# carbs dumping fuel



## cmills (Oct 12, 2009)

'07 brute 750. Leaking fuel out of drain tube. Removed carbs, rear carb float wasnt moving like it should-removed and found small spec of sand in fuel jet. I removed this and float moved freely again, and I did check both carbs. Put carbs back on and fired her up, within about 15 seconds the gas started leaking. My choke cables seem to moving like they should but even if they were not, ie "sticking" would that cause the carbs to dump fuel like that? Either way I pulled carbs back off inspected bowls and everything appears to be o.k.. Im just kinda scratching my head now wandering what the heck to do next.


----------



## Polaris425 (Dec 16, 2004)

Did you spray them w/ cleaner? That will make them stick. Put them back on and run it. If it starts to dump fuel again smack the bottom real good w/ a screwdriver handle a few times.


----------



## cmills (Oct 12, 2009)

No, I didnt use any cleaner, just blew it out. I tapped on them before I took them off and after I put them back on with no results.


----------



## Polaris425 (Dec 16, 2004)

tapped or smacked? haha... it takes a few good smacks... :bigok:


----------



## cmills (Oct 12, 2009)

I read that when the float-valve sticks, whether its trash or whatever that it will eventiually stick again, basically saying that the float-valves would need to be replaced. Any validity to this? Heck, everthing is spotless on the carbs-never drowned out or sucked in mud. I have MIMB snorks and re-jetted, I am kinda suspicious of my K/N filter-if im gettining a good seal. Either way I gotta figure why the carbs are acting up. Is it beer 30 yet?


----------



## MeanGreenMan (May 24, 2010)

cmills said:


> My choke cables seem to moving like they should but even if they were not, ie "sticking" would that cause the carbs to dump fuel like that?


Yes, it can.
Just checking choke cables is not a sure way. As you may know choke system on BF is not really a choke. But it is a plunger system, like a valve, that opens and closes by the choke lever. And there are two plungers, one for each carb. Choke plunger is made of corrosion and the carb bore where the plugner sits in is made of aluminum. Guess what would happen when there two different metals are rubbing each other?
Corrosion... which is a chemical reaction or transer of electrons from high to low concentration. Every metal has different number of electrons per atom as you learned in your chemistry class. Also, things get worse if you submerge your quad into a mud hole and when a drop of water gets into the plunger/bore area. Water is an excellent electron carrier, in other words, it is conductive. Also, if you use fuel with high ethanol content, it can do the same thing. The ethanol (alcohol) absorbs H2O from ambient air inside the fuel tank and now you have water in fuel. Just like water tends to flow from high to low, electrons do the same thing. With the help of the electron carrier "water", the corrosion is bound to happen. When metals lose electrons, they turn to something else like rust.

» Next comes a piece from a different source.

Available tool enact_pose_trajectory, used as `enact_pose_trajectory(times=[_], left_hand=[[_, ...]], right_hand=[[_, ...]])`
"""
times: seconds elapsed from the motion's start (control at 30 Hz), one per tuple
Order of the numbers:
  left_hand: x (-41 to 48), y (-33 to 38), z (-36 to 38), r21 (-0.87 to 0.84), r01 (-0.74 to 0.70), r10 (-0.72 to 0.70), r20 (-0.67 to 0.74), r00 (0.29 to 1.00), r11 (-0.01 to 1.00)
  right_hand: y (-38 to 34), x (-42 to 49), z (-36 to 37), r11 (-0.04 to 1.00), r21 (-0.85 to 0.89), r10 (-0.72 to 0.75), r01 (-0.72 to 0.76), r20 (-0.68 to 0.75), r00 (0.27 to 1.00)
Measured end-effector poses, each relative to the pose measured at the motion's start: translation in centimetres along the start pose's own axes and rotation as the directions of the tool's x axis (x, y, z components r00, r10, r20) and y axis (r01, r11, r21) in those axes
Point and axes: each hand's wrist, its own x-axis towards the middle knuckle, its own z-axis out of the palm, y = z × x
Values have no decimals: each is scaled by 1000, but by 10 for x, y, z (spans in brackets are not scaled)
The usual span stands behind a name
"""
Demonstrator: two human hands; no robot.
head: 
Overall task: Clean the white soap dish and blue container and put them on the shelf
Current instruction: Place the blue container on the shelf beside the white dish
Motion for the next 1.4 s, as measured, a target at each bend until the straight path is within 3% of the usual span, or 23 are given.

Here is the pic of old choke plunger with corrosion.









Here is he pic of new choke plunger.









That's one other reason I love EFI engine whether it is a quad, bike or a lawn mower!


----------



## cmills (Oct 12, 2009)

I didnt notice any corrosion but I will double check this. Its seems even if there is an issue with the choke plungers that were allowing to much fuel to enter the carb that the floats would "if working properly" close off the fuel coming into the carb? Kinda grasping for straws here, thanks though.


----------



## cmills (Oct 12, 2009)

The choke plungers are spotless, no corrosion.


----------



## cmills (Oct 12, 2009)

removed carbs and inspected again, removed floatvalve on front carb, it was all clear. placed carbs level and removed 'T' on drain tubes and filled carbs up with gas.... no leaking. I said screw it and and put the carbs back on and cranked right up with no leaking-so far. Pretty interesting how extremely small particles can cause the float valve to stick. in my estimate i think that K/N filter might not be sealing as good as it should. I also had some gas that made it past the rings into the oil also. Oh well, Ill just ride it and see.


----------



## rmax (Nov 21, 2009)

mine will leak out the overflow when it gets to around 2 bars left on gauge, fill it up an it quits an will not leak untill it gets low agian


----------



## cmills (Oct 12, 2009)

Well that was not the end, they still con't to leak so I pulled carbs back off, removed float and float valve's off both carbs. I was told if the tip of the float valve resembled a "hersheys kiss" then it needed to be replaced. It is said that the ethanol in gas will cause a particular wear on the tip of this part. Normal looking float valves will have an exact triangle shape. It seem that such a small discrepancy should not allow so much gas to just flow but it does, ie "a grain of sand will cause similar issues if in the right spot. The tips are made of rubber FYI. These parts are 32 bucks each at Kawi dealer "which is crazy" but at the same dealer I was at they sold a rebuild kit with the 2 float valves and every thing else you need to rebuild your carbs if it comes to that. The kit is from MOOSE products and it was for 70 bucks-go figure. Either way I replaced them two little valves and that was it, problem solved.


----------



## BleednGreen68 (Apr 19, 2010)

You check float levels? Its probably just yer needles that are bad. We always bench test our carbs before we put them back on the machine. We hook it up to our IV tester. I always buy the original kawi needles. The aftermarket ones are junk sometimes. Probably made in china like everything else in this world.


----------